6 mars – Relocaliser une justice internationale ?

Après avoir tenté, en vain, de faire annuler le procès au premier jour d’ouverture des audiences, les avocats de la défense tentent, à mois de 48h de la fin de l’audition des témoins, d’obtenir un transport de la cour… à Kigali !
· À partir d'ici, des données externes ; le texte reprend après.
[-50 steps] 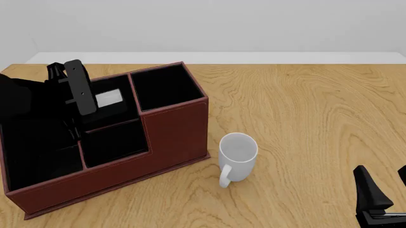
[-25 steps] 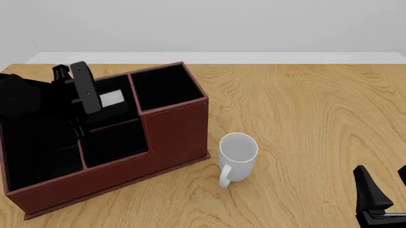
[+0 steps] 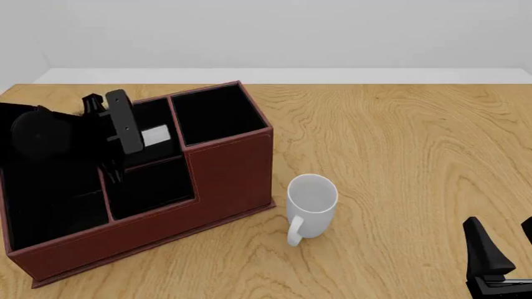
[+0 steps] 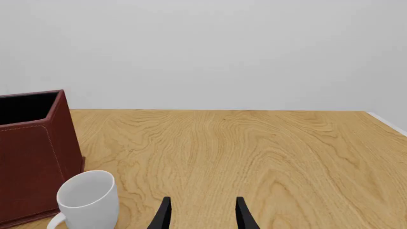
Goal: Pick up the book and place it in the front compartment of the caddy.
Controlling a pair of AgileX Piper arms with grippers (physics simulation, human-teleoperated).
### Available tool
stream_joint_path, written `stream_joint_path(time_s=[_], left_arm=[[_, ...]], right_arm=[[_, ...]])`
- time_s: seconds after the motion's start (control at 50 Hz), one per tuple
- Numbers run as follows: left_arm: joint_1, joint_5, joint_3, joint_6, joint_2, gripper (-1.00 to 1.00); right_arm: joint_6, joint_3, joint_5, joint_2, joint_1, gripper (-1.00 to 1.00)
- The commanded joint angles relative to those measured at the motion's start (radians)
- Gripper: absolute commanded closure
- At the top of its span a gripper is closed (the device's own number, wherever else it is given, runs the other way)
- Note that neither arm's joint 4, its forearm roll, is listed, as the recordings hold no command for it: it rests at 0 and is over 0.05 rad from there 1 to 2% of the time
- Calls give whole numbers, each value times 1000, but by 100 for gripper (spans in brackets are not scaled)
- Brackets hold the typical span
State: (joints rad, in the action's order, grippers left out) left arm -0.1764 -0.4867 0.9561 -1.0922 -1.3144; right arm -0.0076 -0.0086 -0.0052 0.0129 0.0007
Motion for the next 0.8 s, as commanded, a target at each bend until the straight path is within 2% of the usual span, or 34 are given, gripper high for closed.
stream_joint_path(time_s=[0.02, 0.8], left_arm=[[-15, 21, -9, 3, -5, 100], [26, 76, -17, -17, -50, 100]], right_arm=[[0, 0, 0, 0, 0, -100], [0, 0, 0, 0, 0, -100]])
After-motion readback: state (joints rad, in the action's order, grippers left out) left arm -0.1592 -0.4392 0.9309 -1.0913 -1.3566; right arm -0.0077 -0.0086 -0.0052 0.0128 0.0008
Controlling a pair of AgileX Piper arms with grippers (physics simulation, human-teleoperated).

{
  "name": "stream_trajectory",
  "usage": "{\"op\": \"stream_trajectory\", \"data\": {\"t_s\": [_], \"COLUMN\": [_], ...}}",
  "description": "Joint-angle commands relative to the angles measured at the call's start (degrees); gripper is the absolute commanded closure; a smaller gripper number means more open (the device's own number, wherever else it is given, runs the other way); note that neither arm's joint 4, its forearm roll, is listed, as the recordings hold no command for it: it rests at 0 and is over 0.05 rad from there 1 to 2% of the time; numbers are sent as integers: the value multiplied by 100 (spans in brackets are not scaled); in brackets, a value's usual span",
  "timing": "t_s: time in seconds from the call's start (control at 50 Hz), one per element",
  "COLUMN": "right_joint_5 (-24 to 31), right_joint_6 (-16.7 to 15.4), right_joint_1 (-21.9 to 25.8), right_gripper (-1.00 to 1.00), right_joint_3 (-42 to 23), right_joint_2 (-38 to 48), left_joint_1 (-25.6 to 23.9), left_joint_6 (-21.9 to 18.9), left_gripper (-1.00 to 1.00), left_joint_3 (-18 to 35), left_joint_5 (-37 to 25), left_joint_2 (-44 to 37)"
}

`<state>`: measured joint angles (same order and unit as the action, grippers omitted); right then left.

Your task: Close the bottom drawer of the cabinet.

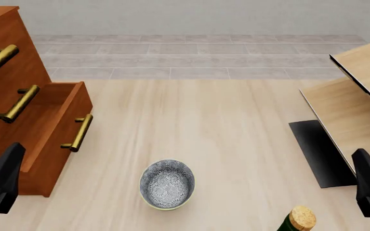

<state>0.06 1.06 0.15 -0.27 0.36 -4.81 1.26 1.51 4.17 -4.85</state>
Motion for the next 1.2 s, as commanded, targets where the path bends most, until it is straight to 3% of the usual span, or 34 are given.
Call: {"op": "stream_trajectory", "data": {"t_s": [0.02,0.44,0.48,0.58,0.64,1.0,1.2], "right_joint_5": [17,-5,-15,-26,-13,-22,-16], "right_joint_6": [30,103,102,93,91,105,94], "right_joint_1": [-1,-47,-50,-41,-41,-76,-85], "right_gripper": [-100,-100,-100,-100,-100,-100,-100], "right_joint_3": [-11,-14,-4,9,-6,1,-3], "right_joint_2": [-12,-20,-20,-20,-22,-25,-24], "left_joint_1": [-302,-1111,-1229,-1414,-1578,-1965,-2123], "left_joint_6": [46,166,380,393,616,1112,1232], "left_gripper": [-100,-100,-100,-100,-100,-100,-100], "left_joint_3": [11,-68,-19,50,132,515,718], "left_joint_5": [504,2203,2292,2556,2836,3485,3458], "left_joint_2": [-461,-2275,-2517,-2976,-3498,-5241,-5602]}}
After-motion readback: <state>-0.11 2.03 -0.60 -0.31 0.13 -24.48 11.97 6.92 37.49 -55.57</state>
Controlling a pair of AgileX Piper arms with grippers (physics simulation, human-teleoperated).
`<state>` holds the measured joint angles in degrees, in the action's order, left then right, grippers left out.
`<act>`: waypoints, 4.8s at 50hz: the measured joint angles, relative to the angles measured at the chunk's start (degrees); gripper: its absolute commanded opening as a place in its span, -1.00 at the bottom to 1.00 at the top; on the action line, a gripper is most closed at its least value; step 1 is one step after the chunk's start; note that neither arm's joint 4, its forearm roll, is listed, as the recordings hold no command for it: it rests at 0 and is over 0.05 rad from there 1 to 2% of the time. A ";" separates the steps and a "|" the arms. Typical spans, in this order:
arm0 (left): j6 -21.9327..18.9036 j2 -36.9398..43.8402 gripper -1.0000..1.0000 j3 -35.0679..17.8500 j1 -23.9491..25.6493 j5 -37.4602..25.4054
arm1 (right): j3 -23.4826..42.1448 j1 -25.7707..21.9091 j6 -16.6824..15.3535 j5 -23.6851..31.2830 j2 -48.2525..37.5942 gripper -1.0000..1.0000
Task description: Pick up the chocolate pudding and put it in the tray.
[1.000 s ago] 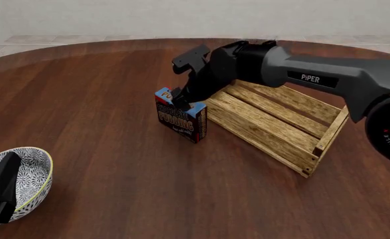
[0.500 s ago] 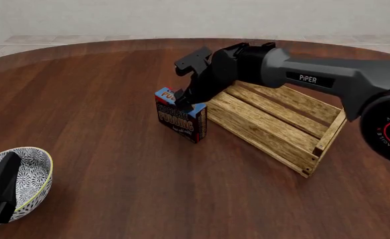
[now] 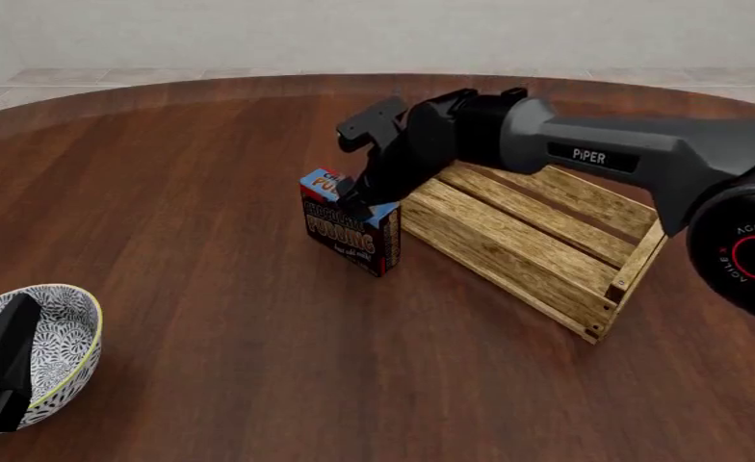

Un peu paradoxal de la part de la défense de vouloir que s’opère la manifestation de la vérité dans un pays dans laquelle elle prétend que la justice est « manipulée ».

Me EPSTEIN plaide sa demande de déplacement sur les lieux au motif de
« vérifier les faits de manière claire … pour constater les discordances entre le témoignages qui ont été donnés et ce qui peut être constaté de visu… Où étaient situées les barrières, par exemple ? »

Une question difficile, vingt ans après. Même le centre de recherches du mémorial de Kigali n’a pas encore pu recenser l’ensemble des barrières érigées dans la capitale.
Mis à part les très grands barrages, installés en permanence aux carrefours stratégiques de la ville,  les autres barrières étaient en effet mouvantes, fluctuantes dans l’espace et dans le temps.

En outre, comme le fait remarquer Me PHILLIPART pour le CPCR,
« contrairement à ce que dit la défense, les témoins ont réussi à se localiser, ils ont réussi à se positionner la maison de Z, la maison de SIMBIKANGWA… même Diogène a reconnu l’emplacement de la maison… »

Derrière cette demande, qualifiée de manœuvre dilatoire par les avocats des parties civiles, se préparent tout simplement les plaidoiries de la défense de la semaine prochaine, et leur thème récurrent, le soupçon sur la sincérité des témoignages.

La cour, après en voir délibéré a décidé de ne pas accéder à cette demande.